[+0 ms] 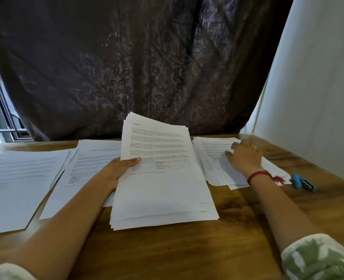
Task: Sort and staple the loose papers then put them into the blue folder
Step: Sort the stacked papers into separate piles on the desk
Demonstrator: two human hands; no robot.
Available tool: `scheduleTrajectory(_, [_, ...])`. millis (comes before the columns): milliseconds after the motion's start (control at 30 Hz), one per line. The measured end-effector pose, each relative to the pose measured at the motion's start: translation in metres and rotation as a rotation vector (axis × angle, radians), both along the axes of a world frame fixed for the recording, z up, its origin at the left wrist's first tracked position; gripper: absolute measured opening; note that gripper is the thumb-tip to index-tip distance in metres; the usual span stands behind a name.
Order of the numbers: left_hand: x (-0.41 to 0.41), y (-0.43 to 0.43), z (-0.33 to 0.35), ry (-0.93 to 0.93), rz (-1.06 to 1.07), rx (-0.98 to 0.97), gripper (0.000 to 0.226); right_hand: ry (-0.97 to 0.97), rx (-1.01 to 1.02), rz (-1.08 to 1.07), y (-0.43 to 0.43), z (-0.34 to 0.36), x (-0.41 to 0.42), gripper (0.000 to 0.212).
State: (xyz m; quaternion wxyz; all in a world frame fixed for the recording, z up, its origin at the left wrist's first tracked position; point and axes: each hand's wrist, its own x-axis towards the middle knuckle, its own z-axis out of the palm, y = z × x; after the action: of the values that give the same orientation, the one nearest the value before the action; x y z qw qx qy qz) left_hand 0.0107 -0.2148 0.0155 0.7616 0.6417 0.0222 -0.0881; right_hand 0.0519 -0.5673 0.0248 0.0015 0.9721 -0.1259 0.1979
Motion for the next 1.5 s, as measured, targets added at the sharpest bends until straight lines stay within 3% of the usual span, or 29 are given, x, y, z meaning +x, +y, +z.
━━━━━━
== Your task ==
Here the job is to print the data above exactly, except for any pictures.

== Exercise result ==
[+0 ms] 
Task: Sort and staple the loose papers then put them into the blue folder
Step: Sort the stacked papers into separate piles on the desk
Demonstrator: two human hands; no robot.
Available tool: `scheduleTrajectory(_, [_, ...])`. millis (comes before the columns): milliseconds after the motion's start (control at 30 Hz), one per line. The measured end-effector pose, each relative to the pose measured at the motion's start: translation in metres and rotation as a rotation vector (axis × angle, radians), both along the axes of a world frame fixed for the recording, z up, its origin at the left wrist's first tracked position; gripper: absolute measured opening; note that gripper is the thumb-tip to index-tip distance in metres; the usual span stands behind a name.
Order of the numbers: left_hand: x (-0.41 to 0.41), y (-0.43 to 0.43), z (-0.33 to 0.35), ry (-0.93 to 0.93), rz (-1.06 to 1.07), rx (-0.98 to 0.97), gripper (0.000 to 0.226); right_hand: ry (-0.97 to 0.97), rx (-1.01 to 1.02), rz (-1.08 to 1.07), y (-0.43 to 0.43), z (-0.34 to 0.36), x (-0.41 to 0.42), gripper (0.000 to 0.212).
State: (xyz m; quaternion wxyz; all in a world frame fixed for the recording, z up, its origin at the left wrist's first tracked position; point and axes: each hand's wrist, its own x-axis towards the middle knuckle, its own z-axis out of the palm, y = z × x; after the action: of the values that give the same orientation, the one nearest the value before the action; x y z qw qx qy qz) left_hand 0.0107 -0.2148 0.0155 0.7616 0.6417 0.0222 -0.0881; right_hand 0.0519 -0.5673 0.0248 0.0015 0.9721 -0.1259 0.1979
Motion for the next 1.5 s, as measured, targets added at the sharpest bends until straight lines stay within 3% of the usual span, or 29 are given, x, y, z meaning +x, +y, +z.

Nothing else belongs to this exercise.